Should be fixed soon.

Illustrated explanation:

image

17 Likes

Durrrrrrrrrrrrrrr oh man so obvious when you realize it.

Nice one!

3 Likes

That explains why the notification to a reply came three hours later :laughing: well done in sorting it Sam n co :clap:

Well actually not, it is peanuts, we are not even considering this style of hosting for our regular standard/business/enterprise customers. For them we will plan to continue hosting on bare metal.

We are investigating a new region with bare metal in Europe at the moment to service people who must be hosted in Europe. They will get the same excellent performance and reliability our current hosting in SF provides.

AWS customers are in the “super enterprise” level. They are the type of customer that MUST be hosted on AWS, cause of mantras such as “Nobody ever got fired for choosing IBM”. For them they must be on AWS cause they simply must be. They are used to the very high costs of AWS, it is a fact of life.

Our “super enterprise” customers get an isolated “rack” in the cloud. This includes extensive monitoring, extensive levels of failover (multiple AZs), large EC2 instances and large DB instances, Logs forwarded to elastic search and the list goes on and on. This means that for this “modest” meta config we have something like 12-15 ec2 instances and dedicated database and ElasticCache instances.

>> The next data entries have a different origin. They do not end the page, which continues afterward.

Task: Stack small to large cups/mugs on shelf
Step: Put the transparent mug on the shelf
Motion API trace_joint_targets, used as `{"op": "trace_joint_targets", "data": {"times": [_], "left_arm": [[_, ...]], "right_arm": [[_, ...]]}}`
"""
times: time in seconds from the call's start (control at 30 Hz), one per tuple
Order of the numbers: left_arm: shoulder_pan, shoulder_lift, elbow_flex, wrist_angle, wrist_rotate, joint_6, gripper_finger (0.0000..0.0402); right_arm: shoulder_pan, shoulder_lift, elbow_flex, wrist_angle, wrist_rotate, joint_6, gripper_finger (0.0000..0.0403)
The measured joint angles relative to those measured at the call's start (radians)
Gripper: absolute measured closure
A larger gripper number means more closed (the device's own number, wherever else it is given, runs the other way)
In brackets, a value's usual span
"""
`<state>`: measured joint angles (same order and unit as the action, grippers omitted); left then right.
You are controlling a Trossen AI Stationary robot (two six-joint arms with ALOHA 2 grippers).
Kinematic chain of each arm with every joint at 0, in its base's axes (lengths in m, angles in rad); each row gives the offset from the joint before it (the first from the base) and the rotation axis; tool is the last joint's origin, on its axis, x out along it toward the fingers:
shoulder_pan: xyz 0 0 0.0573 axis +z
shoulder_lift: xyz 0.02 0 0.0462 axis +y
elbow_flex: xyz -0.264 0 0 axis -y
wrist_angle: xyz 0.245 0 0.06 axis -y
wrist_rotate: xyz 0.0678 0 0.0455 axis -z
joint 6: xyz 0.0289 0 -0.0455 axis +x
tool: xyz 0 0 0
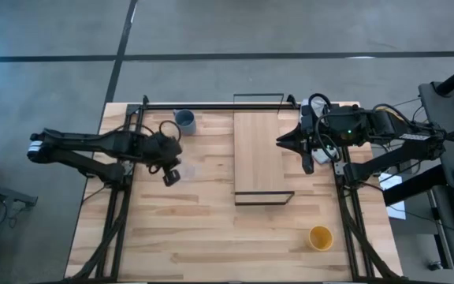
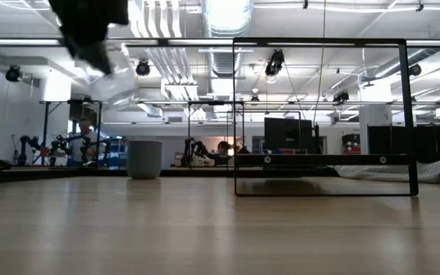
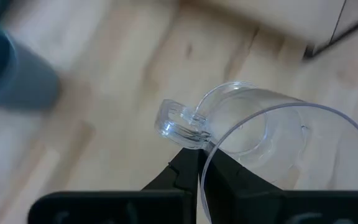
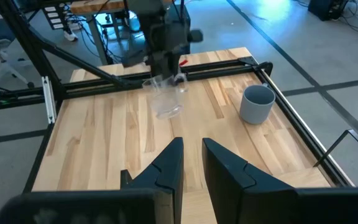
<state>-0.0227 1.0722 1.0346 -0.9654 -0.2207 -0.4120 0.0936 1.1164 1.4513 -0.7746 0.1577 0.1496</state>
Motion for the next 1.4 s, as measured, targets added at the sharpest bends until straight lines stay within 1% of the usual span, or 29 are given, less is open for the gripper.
{"op": "trace_joint_targets", "data": {"times": [0.2,0.4,0.57,0.67,0.77,0.93,1.03,1.17,1.27,1.33,1.4], "left_arm": [[0.002,0.064,0.155,0.089,-0.074,0.174,0.0401],[0.008,0.193,0.329,0.121,-0.08,0.344,0.0402],[0.038,0.326,0.47,0.119,-0.081,0.419,0.0402],[0.069,0.398,0.554,0.118,-0.075,0.428,0.0402],[0.109,0.463,0.631,0.119,-0.037,0.429,0.0402],[0.178,0.555,0.733,0.118,0.028,0.455,0.0402],[0.23,0.609,0.786,0.12,0.029,0.471,0.0402],[0.299,0.68,0.832,0.121,0.029,0.471,0.0402],[0.335,0.726,0.839,0.127,0.032,0.471,0.0402],[0.354,0.758,0.838,0.135,0.054,0.47,0.0401],[0.37,0.791,0.838,0.155,0.095,0.47,0.0402]], "right_arm": [[0.0,0.0,0.0,0.0,0.0,0.0,0.0349],[0.0,0.0,0.0,0.0,0.0,0.0,0.0349],[0.0,0.0,0.0,0.001,0.0,0.024,0.0349],[0.0,0.0,0.0,0.0,0.0,0.058,0.0349],[0.0,0.0,0.0,-0.004,0.0,0.086,0.0349],[0.0,0.0,0.0,-0.007,0.0,0.087,0.0349],[0.0,0.0,0.0,-0.007,0.0,0.086,0.0349],[0.0,0.0,0.0,-0.007,0.0,0.086,0.0349],[0.0,0.0,-0.001,-0.007,0.001,0.086,0.0349],[0.0,0.0,-0.003,-0.008,0.009,0.086,0.0349],[0.0,0.0,-0.01,-0.008,0.053,0.086,0.0349]]}}
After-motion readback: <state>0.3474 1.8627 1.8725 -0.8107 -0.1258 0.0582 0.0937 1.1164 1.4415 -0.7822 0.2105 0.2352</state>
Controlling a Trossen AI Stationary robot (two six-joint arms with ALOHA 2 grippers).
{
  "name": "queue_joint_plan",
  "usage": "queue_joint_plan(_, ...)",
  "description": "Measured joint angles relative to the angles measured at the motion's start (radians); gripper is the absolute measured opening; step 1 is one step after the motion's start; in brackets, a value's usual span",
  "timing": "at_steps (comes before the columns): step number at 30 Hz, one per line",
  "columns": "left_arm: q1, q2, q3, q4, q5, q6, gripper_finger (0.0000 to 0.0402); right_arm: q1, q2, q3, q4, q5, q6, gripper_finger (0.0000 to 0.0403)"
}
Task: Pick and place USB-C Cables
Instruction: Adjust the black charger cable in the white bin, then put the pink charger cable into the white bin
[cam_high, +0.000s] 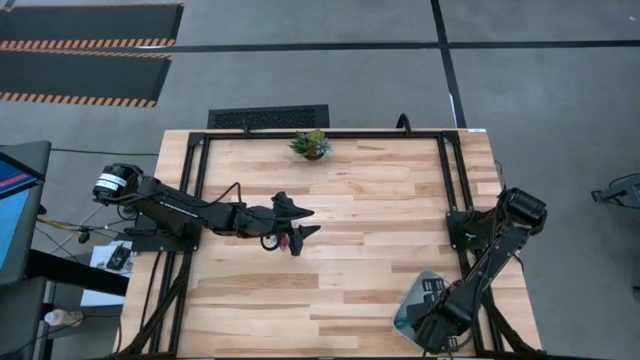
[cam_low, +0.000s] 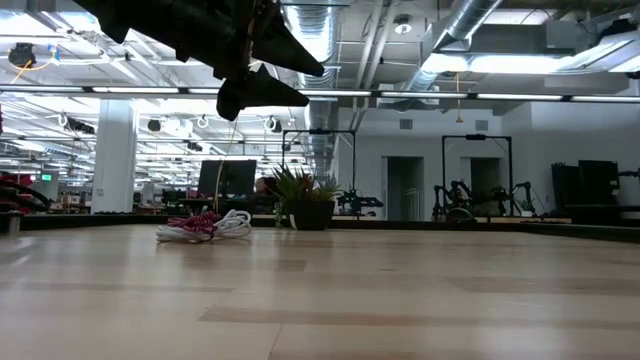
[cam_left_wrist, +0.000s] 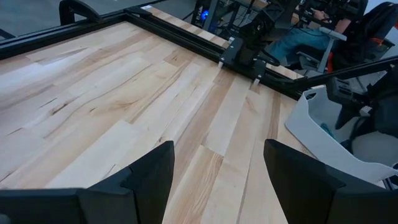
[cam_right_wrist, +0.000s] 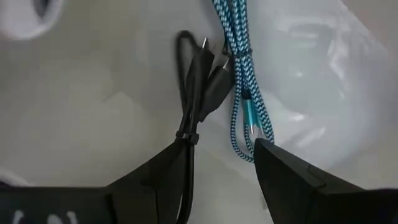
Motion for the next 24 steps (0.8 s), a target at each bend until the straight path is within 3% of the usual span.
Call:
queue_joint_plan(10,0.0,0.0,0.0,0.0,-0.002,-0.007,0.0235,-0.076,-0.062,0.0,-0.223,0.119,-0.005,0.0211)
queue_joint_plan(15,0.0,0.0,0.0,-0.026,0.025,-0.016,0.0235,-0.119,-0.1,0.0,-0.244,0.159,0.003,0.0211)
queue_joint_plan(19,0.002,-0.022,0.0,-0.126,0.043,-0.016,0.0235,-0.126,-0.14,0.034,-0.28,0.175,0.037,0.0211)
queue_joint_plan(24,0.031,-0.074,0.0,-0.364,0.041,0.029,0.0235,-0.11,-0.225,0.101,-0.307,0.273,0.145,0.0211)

Yes, there are economies of scale if we host a giant multisite in the cloud at which point we get to share the monitoring aspect of our cloud infrastructure and cut costs, however this is not on our plans for 2018. A rack in Europe is though.

21 Likes

Thanks to @supermathie mail is A-OK again and notification will arrive nice and quick, the AWS :sneezing_face: is over.

10 Likes

As someone who has been following the “cloud vs. dedicated hardware” argument since Discourse’s early days, I’m seriously interested in a detailed discussion of the differences/costs/etc. What’s here is already instructive.

6 Likes

We’ve slowly been working costs down as we go, and we have hosting meta down to around $1000/month on AWS – that’s with multiple tweaks over the last 6-8 months. When we started this it was closer to $3000/month. Really!

Before: $2,717 / month

image

After: $1,030.06 / month

image

Note that meta is deployed as “super enterprisey” in our testing so it is somewhat … overprovisioned. :wink:

We could do better long term by doing long term reserved instances which could cut the cost in half, essentially pre-paying for multiple years of service.

Any other thoughts this far in @sam?

15 Likes

I am curious what changes/tweaks you’ve been doing to cut the cost in half? Is it more paying attention to AWS requirements, or is it tweaking code? Combination of many factors? Would the tweaks your making be useful information for others who may be or may be thinking of hosting on AWS?

The main piece of advice I have is … don’t do it. Don’t take on a complex, “enterprisey” cloud install unless you have to. It’s extremely expensive for what you get. Compare to a simple monolithic Digital Ocean droplet running our standard Docker image, which can get you a very long way even at the $40 and $80 per month price points.

9 Likes

Fair, I never plan to use AWS for it, as I said was more of a curiosity for me. :slight_smile: